@guffo @Gammitin @NanoRaptor No. It was an actual product, I remember it too.
I have a vague memory that the printer had a separate battery to the laptop, and this was called out in the reviews.
The one I lusted after was the Transnote. I also had the 701 'butterfly' which, unfortunately, was a miniaturisation too far. Yes, it looked cool as heck, but the X series successors were on balance much better.
an when running out of ink, just buy a new one
@Gammitin A BJC85 was a handy laptop accessory in 1998 or 1999.
NT 4.0 & Red Hat Linux.
Expensive to run!
I mean.

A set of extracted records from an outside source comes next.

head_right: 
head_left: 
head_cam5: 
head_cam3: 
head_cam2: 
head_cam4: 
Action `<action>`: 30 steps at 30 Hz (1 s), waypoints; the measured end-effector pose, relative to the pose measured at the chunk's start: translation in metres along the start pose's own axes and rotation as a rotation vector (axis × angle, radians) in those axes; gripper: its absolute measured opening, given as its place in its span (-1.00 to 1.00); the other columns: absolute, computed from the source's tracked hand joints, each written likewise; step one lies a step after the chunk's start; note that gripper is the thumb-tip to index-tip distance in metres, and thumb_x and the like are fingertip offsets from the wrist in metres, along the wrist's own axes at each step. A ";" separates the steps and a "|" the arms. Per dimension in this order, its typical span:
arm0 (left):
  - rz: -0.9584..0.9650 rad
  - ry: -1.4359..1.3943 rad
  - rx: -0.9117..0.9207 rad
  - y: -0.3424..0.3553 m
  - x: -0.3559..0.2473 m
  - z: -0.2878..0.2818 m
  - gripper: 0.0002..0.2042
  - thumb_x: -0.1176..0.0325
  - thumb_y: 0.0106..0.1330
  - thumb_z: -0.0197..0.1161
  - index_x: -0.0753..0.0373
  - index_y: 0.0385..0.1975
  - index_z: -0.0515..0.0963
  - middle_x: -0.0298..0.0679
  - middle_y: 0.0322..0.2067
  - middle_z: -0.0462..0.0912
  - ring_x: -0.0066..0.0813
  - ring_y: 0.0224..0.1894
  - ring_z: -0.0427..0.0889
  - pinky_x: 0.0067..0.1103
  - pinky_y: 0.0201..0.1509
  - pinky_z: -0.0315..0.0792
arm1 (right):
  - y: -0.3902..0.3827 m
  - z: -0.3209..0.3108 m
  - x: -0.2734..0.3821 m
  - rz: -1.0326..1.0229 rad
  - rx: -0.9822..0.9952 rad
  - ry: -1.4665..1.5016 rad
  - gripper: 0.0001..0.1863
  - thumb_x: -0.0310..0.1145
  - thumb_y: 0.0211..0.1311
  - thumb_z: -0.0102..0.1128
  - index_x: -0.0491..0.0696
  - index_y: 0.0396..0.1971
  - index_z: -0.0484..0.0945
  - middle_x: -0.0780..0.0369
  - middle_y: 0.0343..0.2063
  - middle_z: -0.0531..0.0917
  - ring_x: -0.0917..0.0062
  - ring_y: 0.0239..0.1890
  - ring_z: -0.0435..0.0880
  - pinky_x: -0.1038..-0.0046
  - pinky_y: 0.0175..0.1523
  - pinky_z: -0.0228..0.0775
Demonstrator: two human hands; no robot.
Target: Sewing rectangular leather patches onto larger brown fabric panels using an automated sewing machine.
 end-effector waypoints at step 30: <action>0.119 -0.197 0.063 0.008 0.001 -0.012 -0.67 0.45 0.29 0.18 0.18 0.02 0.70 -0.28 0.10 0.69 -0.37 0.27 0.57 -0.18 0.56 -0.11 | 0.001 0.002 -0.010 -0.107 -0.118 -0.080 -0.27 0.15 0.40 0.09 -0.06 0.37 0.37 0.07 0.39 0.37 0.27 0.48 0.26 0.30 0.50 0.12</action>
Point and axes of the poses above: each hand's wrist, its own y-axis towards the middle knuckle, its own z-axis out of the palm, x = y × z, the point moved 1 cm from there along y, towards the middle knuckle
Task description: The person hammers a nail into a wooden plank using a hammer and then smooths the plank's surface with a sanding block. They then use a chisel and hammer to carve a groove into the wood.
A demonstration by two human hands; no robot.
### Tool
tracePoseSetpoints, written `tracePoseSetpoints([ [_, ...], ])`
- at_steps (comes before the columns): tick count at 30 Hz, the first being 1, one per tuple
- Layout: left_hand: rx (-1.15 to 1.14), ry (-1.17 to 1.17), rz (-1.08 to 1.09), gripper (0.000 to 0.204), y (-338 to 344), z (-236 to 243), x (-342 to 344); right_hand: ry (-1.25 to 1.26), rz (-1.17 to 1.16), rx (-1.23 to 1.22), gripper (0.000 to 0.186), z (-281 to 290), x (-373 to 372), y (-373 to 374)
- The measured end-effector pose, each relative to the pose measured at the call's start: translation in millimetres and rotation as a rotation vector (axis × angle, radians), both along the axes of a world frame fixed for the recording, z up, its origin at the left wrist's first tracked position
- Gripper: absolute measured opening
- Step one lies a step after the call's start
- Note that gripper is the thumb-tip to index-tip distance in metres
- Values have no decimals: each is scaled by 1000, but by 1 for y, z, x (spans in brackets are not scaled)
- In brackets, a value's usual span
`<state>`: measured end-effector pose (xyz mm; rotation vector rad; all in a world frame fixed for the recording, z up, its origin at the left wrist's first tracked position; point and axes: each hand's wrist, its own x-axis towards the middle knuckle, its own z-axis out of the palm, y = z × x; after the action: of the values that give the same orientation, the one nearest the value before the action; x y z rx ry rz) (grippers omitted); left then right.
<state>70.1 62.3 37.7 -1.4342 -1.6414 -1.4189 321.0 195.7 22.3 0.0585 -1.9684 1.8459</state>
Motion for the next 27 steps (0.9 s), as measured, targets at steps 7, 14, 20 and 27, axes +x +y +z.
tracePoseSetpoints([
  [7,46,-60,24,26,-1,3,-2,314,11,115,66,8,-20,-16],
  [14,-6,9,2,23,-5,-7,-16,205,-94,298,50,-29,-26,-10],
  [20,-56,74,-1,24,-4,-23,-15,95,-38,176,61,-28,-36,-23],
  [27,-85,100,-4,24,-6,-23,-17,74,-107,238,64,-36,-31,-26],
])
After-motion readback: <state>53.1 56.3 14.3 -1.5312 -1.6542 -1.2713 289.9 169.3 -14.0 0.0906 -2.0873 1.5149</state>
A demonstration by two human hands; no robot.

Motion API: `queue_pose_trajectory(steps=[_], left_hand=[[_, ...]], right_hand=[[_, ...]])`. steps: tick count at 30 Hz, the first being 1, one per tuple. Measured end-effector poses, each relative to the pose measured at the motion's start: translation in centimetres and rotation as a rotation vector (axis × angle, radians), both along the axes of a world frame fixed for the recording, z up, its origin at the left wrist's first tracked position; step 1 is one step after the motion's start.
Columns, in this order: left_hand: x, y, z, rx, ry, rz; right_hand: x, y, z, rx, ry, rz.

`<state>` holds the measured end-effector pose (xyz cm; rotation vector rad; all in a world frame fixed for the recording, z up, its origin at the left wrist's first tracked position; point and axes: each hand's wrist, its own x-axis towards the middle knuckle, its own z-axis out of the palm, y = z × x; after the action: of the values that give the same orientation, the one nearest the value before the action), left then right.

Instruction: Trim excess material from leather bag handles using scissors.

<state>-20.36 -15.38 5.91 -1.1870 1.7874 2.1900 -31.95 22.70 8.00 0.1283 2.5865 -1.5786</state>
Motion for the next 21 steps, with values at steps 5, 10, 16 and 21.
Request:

They were B usiness M achines.
@Gammitin the standalone Canon BubbleJets were surprisingly accurate printers for 1988. I had one, it was a lot better looking than your typical Epson dot-matrix of that size at the time. Probably hard to find drivers and supplies now.
And cheap-ass lasers abound in 2026.
@Gammitin the standalone Canon BubbleJets were surprisingly accurate printers for 1988. I had one, it was a lot better looking than your typical Epson dot-matrix of that size at the time. Probably hard to find drivers and supplies now.
And cheap-ass lasers abound in 2026.
we had an original bubblejet and it wasn't much smaller than that computer so i'm really wondering how the computer bits and printer bits all fit together
the bubblejet was so magical after years of loud-ass dot matrix. just swish-swish.
also boy did they use the ink. that stuff would come out wet. if you used cheap paper it would ripple
I guess it wasn't the original at all. it was the BJ-10V.
this is pretty small for a printer even today. but as a i recall feeding paper into it kind of sucked.